In total, South Dakota is home to 13 of these National Natural Landmarks, five of which are located in the western half of the state. Designated over a 15-year period between 1965 and 1980, the local landmarks represent a variety of natural features ranging from a rare example of joint-controlled weathering of granite to the largest concentration of wooly and Columbian mammoth remains discovered anywhere on the planet.

The Castles
Northern-most of these South Dakota natural landmarks are The Castles, a grouping of steep-walled, flat-topped buttes rising 200-400 feet above the surrounding prairie.

Located in Custer National Forest in Harding County and established in 1976 as a 940-acre reserve, The Castles’ origins date to the Upper Cretaceous, Paleocene, Oligocene, and Miocene Ages. Featuring tertiary beds containing a mix of flora and fauna fossils, the landmark, near Slim Buttes, is home to massive sandstone remnants that stem from a volcanic ash deposit and remarkably resemble the medieval castles of Europe.

According to the U.S. Forest Service, this natural wonder also serves as prime habitat for one of North America’s largest populations of Merlin Falcons.

Bear Butte
Dominating the skyline northeast of Sturgis rises Bear Butte, a cone-shaped mass of igneous rock that stands 1,300 feet above the surrounding grasslands. Illustrating the geologic processes of igneous intrusion, folding and faulting, and exposure to differential erosion over eons, Bear Butte stands alone on the eastern edge of the Black Hills.

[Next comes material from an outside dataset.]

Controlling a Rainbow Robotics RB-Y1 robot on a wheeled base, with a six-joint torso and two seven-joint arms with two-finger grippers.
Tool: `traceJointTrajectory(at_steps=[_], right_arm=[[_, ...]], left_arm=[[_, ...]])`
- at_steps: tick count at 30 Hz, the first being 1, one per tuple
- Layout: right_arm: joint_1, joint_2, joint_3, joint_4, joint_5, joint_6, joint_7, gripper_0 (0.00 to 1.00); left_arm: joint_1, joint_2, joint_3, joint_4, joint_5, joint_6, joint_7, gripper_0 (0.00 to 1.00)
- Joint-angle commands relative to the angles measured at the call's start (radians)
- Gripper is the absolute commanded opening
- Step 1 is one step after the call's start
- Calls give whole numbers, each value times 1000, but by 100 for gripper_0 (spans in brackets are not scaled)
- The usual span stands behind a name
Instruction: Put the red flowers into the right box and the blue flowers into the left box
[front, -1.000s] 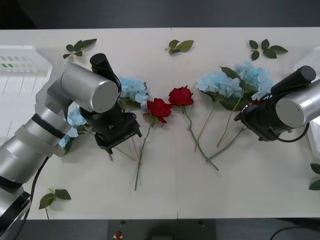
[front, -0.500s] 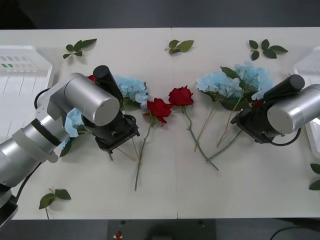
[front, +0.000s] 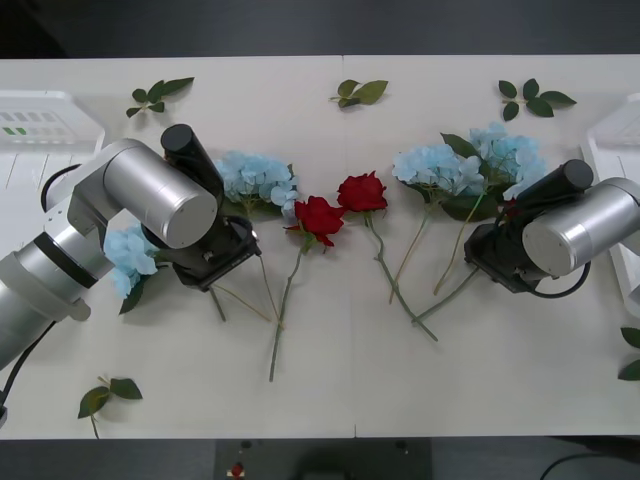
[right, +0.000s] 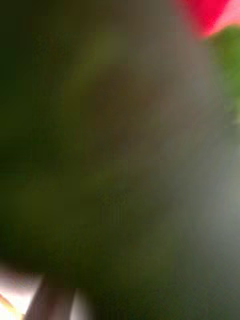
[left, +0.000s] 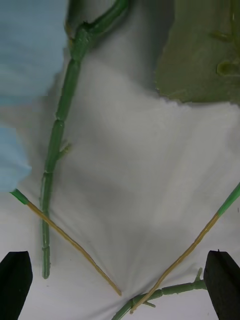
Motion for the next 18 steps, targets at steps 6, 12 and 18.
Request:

Designated a National Natural Landmark in 1965, the 1,116-acre site also is home to Bear Butte State Park and remains a sacred site to several Plains Indian tribes. Visitors may hike to its summit for a commanding view that stretches to Wyoming and North Dakota. Interpretive exhibits at the park’s visitor center give visitors an opportunity to gain a better understanding of the butte’s geologic origins, continuing connection to Native Americans, and flora and fauna found in the region.

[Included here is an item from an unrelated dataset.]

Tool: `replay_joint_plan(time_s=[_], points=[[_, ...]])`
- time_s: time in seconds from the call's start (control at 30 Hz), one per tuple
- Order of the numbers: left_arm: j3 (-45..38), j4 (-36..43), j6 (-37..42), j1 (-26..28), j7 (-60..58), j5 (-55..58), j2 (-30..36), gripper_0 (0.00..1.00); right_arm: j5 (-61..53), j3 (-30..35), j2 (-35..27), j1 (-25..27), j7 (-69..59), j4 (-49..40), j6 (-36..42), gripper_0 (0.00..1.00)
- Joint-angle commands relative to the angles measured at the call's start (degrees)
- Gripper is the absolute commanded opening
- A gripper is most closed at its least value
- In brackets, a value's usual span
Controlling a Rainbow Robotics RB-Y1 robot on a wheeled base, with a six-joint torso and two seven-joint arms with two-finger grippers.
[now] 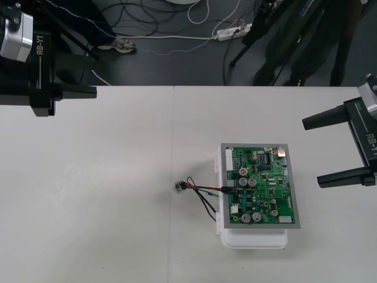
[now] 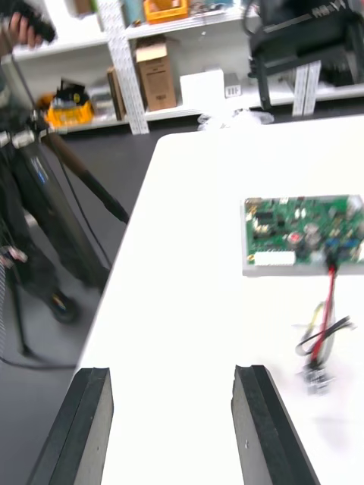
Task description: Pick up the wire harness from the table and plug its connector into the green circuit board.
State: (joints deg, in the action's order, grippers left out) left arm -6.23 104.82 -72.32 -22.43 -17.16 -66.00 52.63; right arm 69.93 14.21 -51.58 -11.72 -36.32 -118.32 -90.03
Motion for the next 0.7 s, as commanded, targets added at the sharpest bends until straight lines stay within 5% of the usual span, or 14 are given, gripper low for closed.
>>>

Cathedral Spires and Limber Pine Natural Area
If you’re looking for one of nature’s grandest houses of worship, look no farther than the Cathedral Spires and Limber Pine Natural Area, located within Custer State Park.

With finger-like granite spires that rise from the forest floor, the Cathedral Spires never fail to inspire and excite, as one of the premier and most visually stunning spots in the million-acre outdoor playground known as the Black Hills. An exceptional and rare example of joint-controlled weathering of granite, the 637-acre site established in 1976 also supports a disjunct relict stand of limber pine.

The Cathedral Spires are within the Needles, a vast expanse of eroded granite pillars, spires, and towers that are extremely popular with rock climbers and hikers in Custer County.

The Mammoth Site
One of the best-kept secrets in the Black Hills, The Mammoth Site on the western edge of Hot Springs is home to the largest concentration of wooly and Columbian mammoths unearthed anywhere in the world, all left in-situ while the digging continues.

Discovered in June 1974, by a heavy-equipment operator grading a hilltop site for a new housing development, who uncovered a 7-foot-long tusk, which shone white in the sunlight, the unlikely encounter led to work that continues today. In addition to more than 60 mammoths found to date, the site has yielded bones of numerous other vertebrates including the giant short-faced bear, camels, coyote, and rodents.

Owned and operated by a nonprofit organization, the 4-acre Mammoth Site has been described as home to “the most valuable fossil treasures known to mankind today.”

Photo Courtesy of the National Park Service

Snake Butte
As remote as The Castles, Snake Butte illustrates one of two types of sand calcite deposits found around the globe.

Located on a 4-acre site owned by the Oglala Sioux Tribe in Jackson County on the Pine Ridge Reservation, Snake Butte was designated a National Natural Landmark in 1967.

While many National Natural Landmarks are small, difficult to access and sometimes on private land, South Dakota’s landmarks offer a glimpse at the strange and unusual natural wonders found in the state. And, they offer visitors a chance to take the trail less traveled while exploring the unique attributes of this special slice of the world.